What astounding nerve! First of all it is certainly not up to the United States of America to be the judge of whether another sovereign state should be a custodian of ITS OWN cultural property. This is sheer US imperialism raising its ugly head once again in dealers' dealings with the weaker nations of the world. Mr Welsh and his ACCG cronies would obviously willingly and without scruple take advantage of Greece's weakened position to keep in the USA any stolen Greek artefacts that may be found in that country. Disgusting.

Secondly, the UNESCO Convention (see Art. 7 for example) and the CCPIA which implements it (19 U.S.C. 2607 and 2610) is meant to deal precisely, and arguably even primarily, with just such circumstances as we have here. A museum has been robbed and states parties to the Convention are asked to keep an eye open for the loot and stop it being imported into and acquired in their own territories. It is precisely at such a moment that Mr Welsh wants to prevent the Convention being implemented in the case of Greece? This would not by any chance have any connection with Mr Welsh's own involvement in the trade in artefacts of (among others) Greek origin would it? Why would any dealer want to see a suspension of the Convention on the Means of Prohibiting and Preventing the Illicit Import, Export and Transfer of Ownership of Cultural Property as a result of a major museum theft in one of his "source countries"?

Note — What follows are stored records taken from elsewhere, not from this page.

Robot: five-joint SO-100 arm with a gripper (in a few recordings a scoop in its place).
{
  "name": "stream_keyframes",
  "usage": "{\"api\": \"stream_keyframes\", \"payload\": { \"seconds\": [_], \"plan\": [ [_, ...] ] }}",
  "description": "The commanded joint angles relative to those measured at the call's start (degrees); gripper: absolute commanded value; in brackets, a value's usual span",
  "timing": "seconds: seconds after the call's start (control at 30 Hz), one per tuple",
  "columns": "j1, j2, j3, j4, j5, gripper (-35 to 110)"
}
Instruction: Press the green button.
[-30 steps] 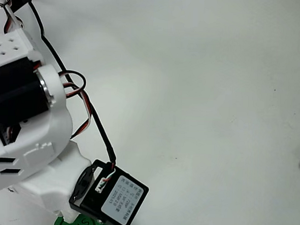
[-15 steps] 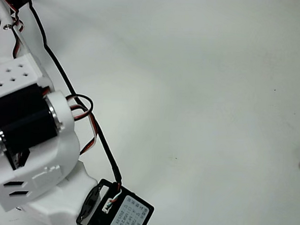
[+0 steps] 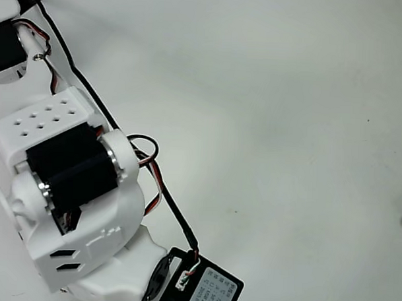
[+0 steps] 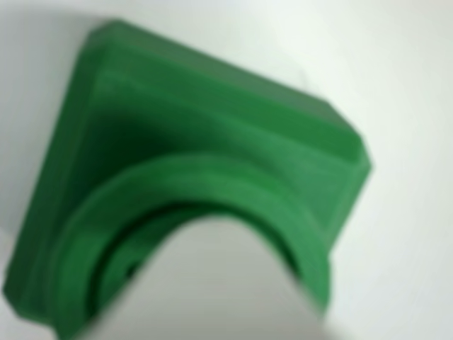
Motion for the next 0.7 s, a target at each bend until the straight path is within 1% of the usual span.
{"api": "stream_keyframes", "payload": {
  "seconds": [0.0, 0.17, 0.37, 0.67],
  "plan": [
    [-0.7, 2.37, 2.81, 0.88, 0.88, 0],
    [-0.79, 15.03, 9.84, 0.97, 3.34, 0],
    [-0.7, 29.0, 15.82, 1.05, 3.08, 0],
    [-1.49, 40.34, 18.19, 1.05, 2.72, 0]
  ]
}}
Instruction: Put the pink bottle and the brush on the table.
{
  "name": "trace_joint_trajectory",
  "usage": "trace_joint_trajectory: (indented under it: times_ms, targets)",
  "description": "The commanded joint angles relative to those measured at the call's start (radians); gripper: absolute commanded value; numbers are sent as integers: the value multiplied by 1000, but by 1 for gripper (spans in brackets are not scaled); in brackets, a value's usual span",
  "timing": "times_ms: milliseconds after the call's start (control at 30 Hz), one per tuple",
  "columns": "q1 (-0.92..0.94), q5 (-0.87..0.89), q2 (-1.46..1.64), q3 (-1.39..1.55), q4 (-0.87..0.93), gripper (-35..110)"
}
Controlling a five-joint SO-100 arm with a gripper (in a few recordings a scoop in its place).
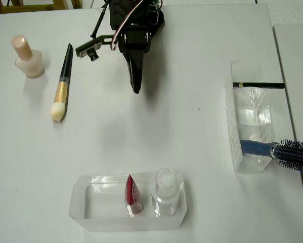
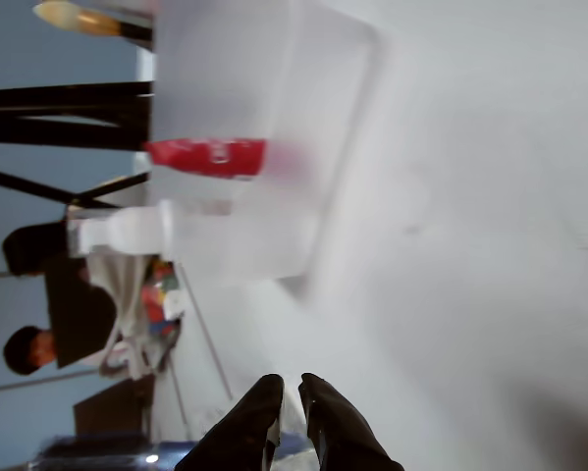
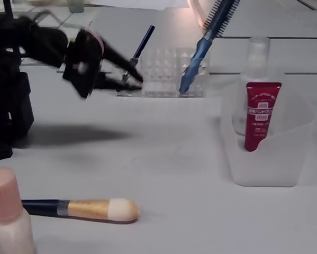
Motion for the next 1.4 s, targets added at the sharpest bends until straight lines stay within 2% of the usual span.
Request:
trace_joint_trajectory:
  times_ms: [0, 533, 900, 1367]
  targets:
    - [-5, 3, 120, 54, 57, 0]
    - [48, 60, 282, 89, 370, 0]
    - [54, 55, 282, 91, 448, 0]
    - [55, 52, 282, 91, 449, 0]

Thirdly, the only reason this raid was carried out was so the thieves (and we may speculate that they could be part of an armed - and even foreign - organized criminal group) could get their hands on valuable finds which they will try to monetise. Where? Pottery has minimal scrap value, so it seems they were taking items with a thought for their value on the no-questions-asked antiquities market. The very same international antiquities market that Dave Welsh and his organization the ACCG apparently support and wish to maintain. This raid would not have happened had there not been a market where stolen antiquities can safely be sold off, only to "surface" anonymously later. Collectors who buy stuff without requiring information where actually it came from are as much to blame for these sorts of thefts as those who see in the current state of the market a golden opportunity too good to miss.

Fourthly, it took kalashnikovs to loot this museum and the violent treatment of a museum guard. The ANS money Museum in the USA was robbed much more easily, through a fault in the internal auditing system which allowed a thief to take a million dollars worth of objects probably over a period of time, and earlier another theft of the same type to take place. As I said earlier, there has not been a peep about this on the coiney anti-preservationist blogs, let alone a call from US coineys for a deep investigation of museum security in the US. And these are the people whingeing about "discrimination"...

Finally, it is misleading to present the fight against the trade in illicit antiquities merely as a drive for "repatriation". Its not about what to do with the proceeds of crime, but preventing the crime. Let us not ignore the crime, let us call a spade a spade - even if no-questions-asked traders and collectors cannot bring themselves to.

Vignette: Dodger and Fagin discussing a "newly surfaced" coin. Some dealers in such "collectables" apparently hanker for a return to the golden period of culture-theft before the UNESCO Convention, they apparently would feel better working in a more nineteenth-century mode.